Metadata-Version: 1.1
Name: hanzidentifier
Version: 1.0.1
Summary: Python module that identifies Chinese text as Simplified or Traditional.
Home-page: https://github.com/tsroten/hanzidentifier
Author: Thomas Roten
Author-email: thomas@roten.us
License: UNKNOWN
Description: Hanzi Identifier
        ================
        
        About
        -----
        
        Hanzi Identifier is a simple Python module that identifies a string of text has having Simplified or Traditional characters.
        
        .. code:: python
        
            >>> import hanzidentifier
            >>> hanzidentifier.has_chinese('Hello my name is John.')
            False
            >>> hanzidentifier.is_simplified('John说：你好！')
            True
            >>> hanzidentifier.is_traditional('John說：你好！')
            True
            >>> hanzidentifier.has_chinese('Country in Simplified: 国家. Country in Traditional: 國家.')
            True
        
        Here it is without the helper functions:
        
        .. code:: python
        
            >>> hanzidentifier.identify('Hello my name is Thomas.') is hanzidentifier.UNKNOWN
            True
            >>> hanzidentifier.identify('Thomas 说：你好！') is hanzidentifier.SIMPLIFIED
            True
            >>> hanzidentifier.identify('Thomas 說：你好！') is hanzidentifier.TRADITIONAL
            True
            >>> hanzidentifier.identify('你好！') is hanzidentifier.BOTH
            True
            >>> hanzidentifier.identify('Country in Simplified: 国家. Country in Traditional: 國家.' ) is hanzidentifier.MIXED
            True
        
        ``hanzidentifier.identify`` has five possible return values:
        
        * ``hanzidentifier.UNKNOWN``: there are no recognized Chinese characters in the string.
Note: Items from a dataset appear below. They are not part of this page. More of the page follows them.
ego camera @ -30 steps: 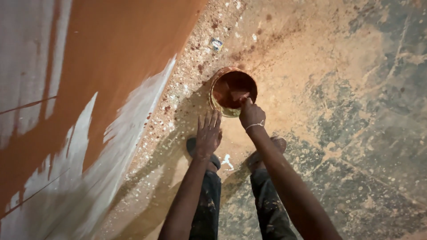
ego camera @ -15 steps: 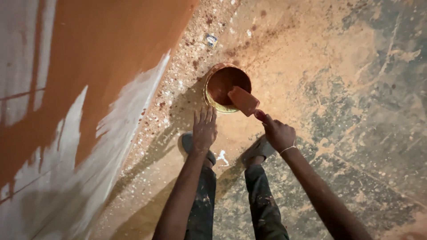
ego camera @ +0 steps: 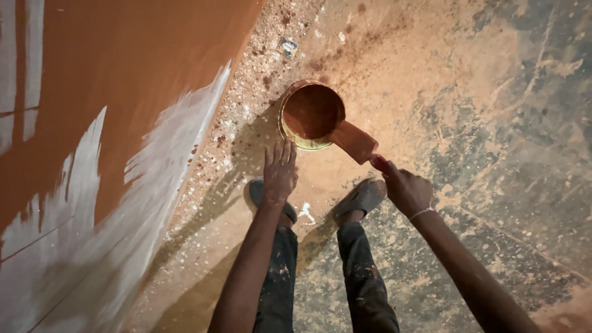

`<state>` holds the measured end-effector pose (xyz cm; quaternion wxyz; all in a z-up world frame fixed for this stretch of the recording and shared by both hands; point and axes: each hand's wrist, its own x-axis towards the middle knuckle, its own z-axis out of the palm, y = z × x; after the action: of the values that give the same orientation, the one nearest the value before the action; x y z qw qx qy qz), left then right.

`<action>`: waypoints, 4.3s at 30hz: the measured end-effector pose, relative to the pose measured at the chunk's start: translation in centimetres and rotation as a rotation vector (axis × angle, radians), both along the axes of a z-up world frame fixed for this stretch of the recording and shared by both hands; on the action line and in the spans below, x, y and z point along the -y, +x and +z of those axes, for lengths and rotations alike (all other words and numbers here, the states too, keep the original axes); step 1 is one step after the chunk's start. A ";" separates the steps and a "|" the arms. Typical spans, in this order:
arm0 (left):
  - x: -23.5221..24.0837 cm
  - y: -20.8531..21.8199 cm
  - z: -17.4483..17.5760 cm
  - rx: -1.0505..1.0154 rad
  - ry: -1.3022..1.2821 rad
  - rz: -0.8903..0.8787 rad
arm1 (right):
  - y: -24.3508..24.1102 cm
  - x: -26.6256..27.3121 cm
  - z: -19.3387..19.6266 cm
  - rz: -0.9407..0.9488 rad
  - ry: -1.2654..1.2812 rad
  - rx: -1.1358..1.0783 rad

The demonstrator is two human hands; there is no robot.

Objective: The person paints a wall with brown paint using a brush. They repeatedly dip the brush into a paint can and apply horizontal strokes to cover the unpainted sections of the wall.

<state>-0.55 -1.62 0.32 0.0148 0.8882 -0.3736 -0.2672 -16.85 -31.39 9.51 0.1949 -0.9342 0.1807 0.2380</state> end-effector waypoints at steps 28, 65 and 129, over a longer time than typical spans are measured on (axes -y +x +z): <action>-0.4 -0.4 -0.8 -0.016 0.043 -0.014 | -2.6 2.9 -1.6 -1.186 0.928 -0.227; 7.1 2.9 58.7 0.624 -0.699 0.687 | 8.8 0.1 50.2 -0.615 1.415 0.202; 5.6 6.5 82.9 1.210 -0.676 0.800 | 27.3 0.7 80.1 0.058 1.940 0.481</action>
<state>5.99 -7.25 83.24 0.1728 0.8931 -0.0307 0.4142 10.45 -32.14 89.65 0.8986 -0.3985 -0.1588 0.0920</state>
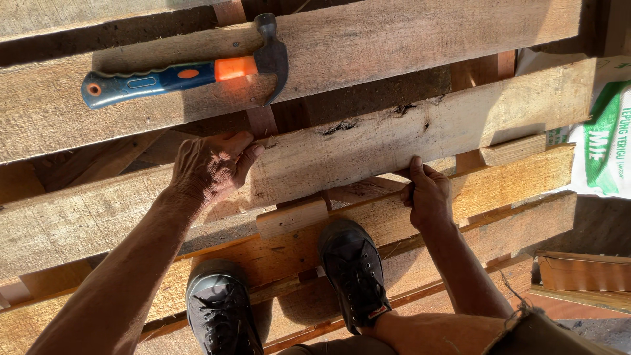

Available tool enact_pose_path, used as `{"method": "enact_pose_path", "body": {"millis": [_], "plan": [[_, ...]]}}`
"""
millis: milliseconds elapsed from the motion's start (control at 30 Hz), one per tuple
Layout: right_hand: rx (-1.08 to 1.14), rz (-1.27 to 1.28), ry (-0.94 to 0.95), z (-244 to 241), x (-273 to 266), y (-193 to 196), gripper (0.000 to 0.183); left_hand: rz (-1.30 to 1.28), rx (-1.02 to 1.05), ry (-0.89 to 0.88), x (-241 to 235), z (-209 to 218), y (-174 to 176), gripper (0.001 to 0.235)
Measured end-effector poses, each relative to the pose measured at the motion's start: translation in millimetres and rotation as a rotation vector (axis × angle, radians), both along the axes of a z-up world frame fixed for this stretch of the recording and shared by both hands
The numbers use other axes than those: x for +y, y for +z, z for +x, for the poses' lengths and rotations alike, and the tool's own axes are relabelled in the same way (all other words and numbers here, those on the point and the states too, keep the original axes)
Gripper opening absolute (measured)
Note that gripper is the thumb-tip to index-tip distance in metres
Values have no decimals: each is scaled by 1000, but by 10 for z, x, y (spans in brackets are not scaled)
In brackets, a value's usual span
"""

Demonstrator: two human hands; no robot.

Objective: The person assembles a wooden pallet by positioning small wooden blocks and planks. They use a hammer to drive nails from a green bowl into the wood to secure the pieces together. The person repeatedly adjusts the wood and hammers nails to build the structure.

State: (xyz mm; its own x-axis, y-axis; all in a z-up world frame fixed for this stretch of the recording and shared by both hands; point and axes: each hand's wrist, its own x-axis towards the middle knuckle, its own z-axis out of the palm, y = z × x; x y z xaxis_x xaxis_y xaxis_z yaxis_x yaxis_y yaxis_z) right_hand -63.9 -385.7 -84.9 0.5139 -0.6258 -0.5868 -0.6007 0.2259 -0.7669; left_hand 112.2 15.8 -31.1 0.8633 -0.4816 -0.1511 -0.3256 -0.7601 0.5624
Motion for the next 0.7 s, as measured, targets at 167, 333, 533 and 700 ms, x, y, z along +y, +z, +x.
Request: {"method": "enact_pose_path", "body": {"millis": [167,333,533,700], "plan": [[9,11,3,58,62,105,39,-6,-8,-2,3,-9,36,22],[13,5,8,133,123,231,39,-59,6,21,-11,-2,69,23],[34,14,21,187,159,323,40,-78,-1,21,-11,11,81,23],[27,9,18,171,143,296,39,-52,-10,14,-1,-7,32,23]]}}
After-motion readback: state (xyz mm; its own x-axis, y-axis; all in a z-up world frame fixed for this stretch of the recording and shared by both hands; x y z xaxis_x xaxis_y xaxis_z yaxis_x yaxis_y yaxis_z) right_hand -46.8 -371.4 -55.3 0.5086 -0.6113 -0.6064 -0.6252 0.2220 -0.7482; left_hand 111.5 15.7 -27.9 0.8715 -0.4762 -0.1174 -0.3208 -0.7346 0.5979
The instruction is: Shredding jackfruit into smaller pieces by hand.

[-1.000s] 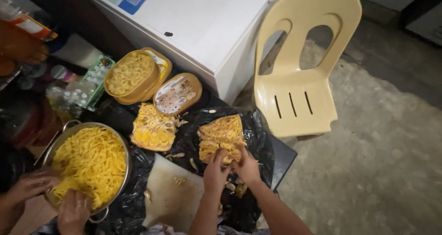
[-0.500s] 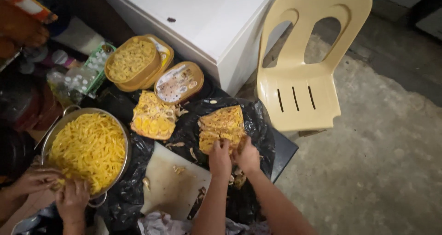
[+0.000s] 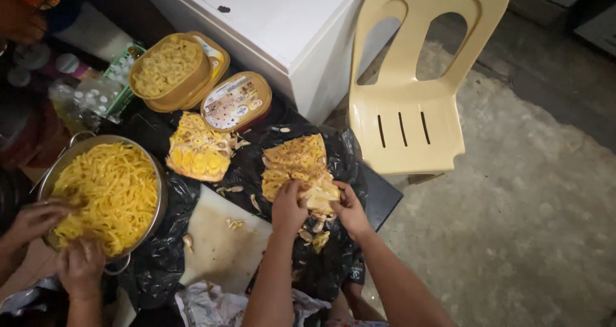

        * ``hanzidentifier.BOTH``: the string is compatible with both Simplified and Traditional character systems.
        * ``hanzidentifier.TRADITIONAL``: the string consists of Traditional characters.
        * ``hanzidentifier.SIMPLIFIED``: the string consists of Simplified characters.
        * ``hanzidentifier.MIXED``: the string consists of characters recognized solely as Traditional characters and also consists of characters recognized solely as Simplified characters.
        
        Characters that aren't found in CC-CEDICT are ignored when determining a string's identity.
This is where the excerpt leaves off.